Microsoft está valorando sus opciones. La compañía quiere encontrar la manera de ofrecer opciones de suscripción a Game Pass con un precio más bajo, aunque no se ha establecido todavía ningún objetivo concreto ni se ha definido una línea determinada de actuación, así que no tienen ninguna medida fija.

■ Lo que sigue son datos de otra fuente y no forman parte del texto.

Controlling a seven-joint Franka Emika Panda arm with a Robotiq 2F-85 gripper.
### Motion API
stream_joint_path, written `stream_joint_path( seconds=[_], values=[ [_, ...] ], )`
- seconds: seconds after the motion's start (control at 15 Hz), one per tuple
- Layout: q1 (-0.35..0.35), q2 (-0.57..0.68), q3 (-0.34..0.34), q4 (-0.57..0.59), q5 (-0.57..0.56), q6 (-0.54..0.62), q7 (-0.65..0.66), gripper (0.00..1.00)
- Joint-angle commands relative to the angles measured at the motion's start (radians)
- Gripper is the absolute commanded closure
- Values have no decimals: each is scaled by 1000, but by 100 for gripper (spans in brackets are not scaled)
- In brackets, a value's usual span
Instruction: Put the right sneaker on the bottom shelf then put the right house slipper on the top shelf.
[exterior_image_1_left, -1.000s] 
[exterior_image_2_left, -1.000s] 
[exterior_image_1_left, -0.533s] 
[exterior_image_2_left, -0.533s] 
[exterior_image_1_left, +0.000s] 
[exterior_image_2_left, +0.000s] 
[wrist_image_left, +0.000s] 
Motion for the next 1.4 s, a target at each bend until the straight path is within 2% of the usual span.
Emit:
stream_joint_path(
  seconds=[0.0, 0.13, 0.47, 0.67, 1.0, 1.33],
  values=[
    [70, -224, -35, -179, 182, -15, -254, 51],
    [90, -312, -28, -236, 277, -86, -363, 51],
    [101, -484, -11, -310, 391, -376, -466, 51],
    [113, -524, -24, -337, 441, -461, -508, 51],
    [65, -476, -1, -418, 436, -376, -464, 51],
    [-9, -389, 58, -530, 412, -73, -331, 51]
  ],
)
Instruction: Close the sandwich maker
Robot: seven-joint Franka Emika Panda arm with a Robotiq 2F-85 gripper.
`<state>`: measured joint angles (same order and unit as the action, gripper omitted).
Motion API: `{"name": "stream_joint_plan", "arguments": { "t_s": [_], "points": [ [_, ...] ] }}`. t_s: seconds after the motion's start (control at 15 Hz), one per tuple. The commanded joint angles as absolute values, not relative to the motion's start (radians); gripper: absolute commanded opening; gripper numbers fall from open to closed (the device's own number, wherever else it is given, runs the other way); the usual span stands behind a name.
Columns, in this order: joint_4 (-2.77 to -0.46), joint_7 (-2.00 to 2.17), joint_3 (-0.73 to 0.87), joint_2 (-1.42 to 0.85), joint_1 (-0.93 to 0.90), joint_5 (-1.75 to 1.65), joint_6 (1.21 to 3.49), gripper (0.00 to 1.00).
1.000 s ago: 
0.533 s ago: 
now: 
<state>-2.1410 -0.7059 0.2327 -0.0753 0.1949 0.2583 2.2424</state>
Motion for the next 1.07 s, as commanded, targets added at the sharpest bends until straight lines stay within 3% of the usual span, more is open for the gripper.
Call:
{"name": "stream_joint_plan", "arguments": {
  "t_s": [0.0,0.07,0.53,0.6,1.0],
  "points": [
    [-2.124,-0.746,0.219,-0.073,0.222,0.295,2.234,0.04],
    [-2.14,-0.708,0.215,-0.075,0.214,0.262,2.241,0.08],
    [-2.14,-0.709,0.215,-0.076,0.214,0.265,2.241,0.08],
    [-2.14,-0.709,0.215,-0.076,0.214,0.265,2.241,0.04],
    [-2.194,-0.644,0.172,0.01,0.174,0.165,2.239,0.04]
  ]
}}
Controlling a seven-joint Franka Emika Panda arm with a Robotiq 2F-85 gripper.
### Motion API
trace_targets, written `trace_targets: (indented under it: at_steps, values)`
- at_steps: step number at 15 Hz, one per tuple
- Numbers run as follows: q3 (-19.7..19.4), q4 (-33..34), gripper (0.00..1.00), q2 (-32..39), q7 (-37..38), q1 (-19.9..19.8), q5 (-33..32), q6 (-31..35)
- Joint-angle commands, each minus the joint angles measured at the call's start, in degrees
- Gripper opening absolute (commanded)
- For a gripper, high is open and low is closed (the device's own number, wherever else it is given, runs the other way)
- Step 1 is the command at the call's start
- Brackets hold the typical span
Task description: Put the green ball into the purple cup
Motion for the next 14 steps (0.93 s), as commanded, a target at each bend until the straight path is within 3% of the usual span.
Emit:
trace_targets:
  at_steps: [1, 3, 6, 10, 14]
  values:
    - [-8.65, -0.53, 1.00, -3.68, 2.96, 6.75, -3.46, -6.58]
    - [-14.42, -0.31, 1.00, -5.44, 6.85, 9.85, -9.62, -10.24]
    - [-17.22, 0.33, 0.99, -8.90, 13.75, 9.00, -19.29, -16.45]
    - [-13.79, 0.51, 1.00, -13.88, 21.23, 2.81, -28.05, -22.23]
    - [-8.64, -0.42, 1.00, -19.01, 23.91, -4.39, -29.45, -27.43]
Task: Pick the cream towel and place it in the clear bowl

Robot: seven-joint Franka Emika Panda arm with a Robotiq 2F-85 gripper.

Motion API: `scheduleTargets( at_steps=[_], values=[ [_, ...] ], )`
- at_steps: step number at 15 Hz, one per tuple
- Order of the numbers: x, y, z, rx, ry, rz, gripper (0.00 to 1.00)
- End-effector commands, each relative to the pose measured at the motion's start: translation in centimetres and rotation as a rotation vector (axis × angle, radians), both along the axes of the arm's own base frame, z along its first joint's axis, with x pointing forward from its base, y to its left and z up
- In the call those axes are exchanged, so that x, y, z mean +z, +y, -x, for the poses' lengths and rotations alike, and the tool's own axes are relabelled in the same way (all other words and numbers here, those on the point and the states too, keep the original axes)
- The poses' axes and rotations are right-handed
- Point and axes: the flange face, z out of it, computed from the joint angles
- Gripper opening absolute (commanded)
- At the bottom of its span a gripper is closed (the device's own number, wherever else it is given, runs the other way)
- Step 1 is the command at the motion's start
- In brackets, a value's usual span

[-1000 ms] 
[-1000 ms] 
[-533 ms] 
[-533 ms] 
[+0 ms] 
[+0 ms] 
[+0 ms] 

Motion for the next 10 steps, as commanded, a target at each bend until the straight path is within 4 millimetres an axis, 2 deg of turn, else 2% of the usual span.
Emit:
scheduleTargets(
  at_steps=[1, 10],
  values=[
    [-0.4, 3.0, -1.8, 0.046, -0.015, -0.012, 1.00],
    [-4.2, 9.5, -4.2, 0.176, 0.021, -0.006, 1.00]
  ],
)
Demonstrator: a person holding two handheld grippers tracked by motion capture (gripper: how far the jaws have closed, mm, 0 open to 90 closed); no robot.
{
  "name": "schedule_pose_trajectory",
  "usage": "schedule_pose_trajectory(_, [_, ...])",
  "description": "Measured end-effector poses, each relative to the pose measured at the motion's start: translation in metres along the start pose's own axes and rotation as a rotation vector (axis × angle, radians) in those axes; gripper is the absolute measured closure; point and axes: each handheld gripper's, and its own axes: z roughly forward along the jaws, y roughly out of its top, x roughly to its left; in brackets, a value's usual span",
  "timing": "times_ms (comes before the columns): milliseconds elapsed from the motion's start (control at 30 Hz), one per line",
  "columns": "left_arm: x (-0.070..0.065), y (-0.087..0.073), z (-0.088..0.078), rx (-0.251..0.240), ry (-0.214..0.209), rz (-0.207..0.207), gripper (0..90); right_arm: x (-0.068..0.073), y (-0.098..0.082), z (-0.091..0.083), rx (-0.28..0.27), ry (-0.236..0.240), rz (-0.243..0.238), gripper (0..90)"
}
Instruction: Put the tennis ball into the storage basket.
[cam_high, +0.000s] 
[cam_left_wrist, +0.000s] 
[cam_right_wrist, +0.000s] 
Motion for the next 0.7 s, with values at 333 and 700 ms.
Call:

Algunas fuentes dicen que Microsoft está considerando ajustes en los juegos ofrecidos que le permitirían reducir el precio de la suscripción, pero a costa de empobrecer la calidad del servicio, que perdería a juegos tan importantes como la franquicia Call of Duty. Esta sería una de las primeras en salir porque, según los datos que se conocen, la inclusión de la franquicia Call of Duty en 2024 habría costado a Microsoft y Activision Blizzard unos 300 millones en ventas perdidas solo en dicho año.
El plan base de Game Pass no es caro, tiene un precio de 8,99 euros en su versión base, y sube a 26,99 euros en su versión "ultimate". El problema es que la versión base solo nos da acceso a unos 50 juegos, mientras que el plan "ultimate" nos da acceso a unos 400 juegos.
Microsoft debería equilibrar la cantidad de juegos a los que se puede acceder con cada nivel de suscripción para hacer que el plan más básico sea más interesante. También podría considerar lanzar un plan con un precio de cinco euros que incluya acceso a 50 juegos y publicidad "fácil de tolerar".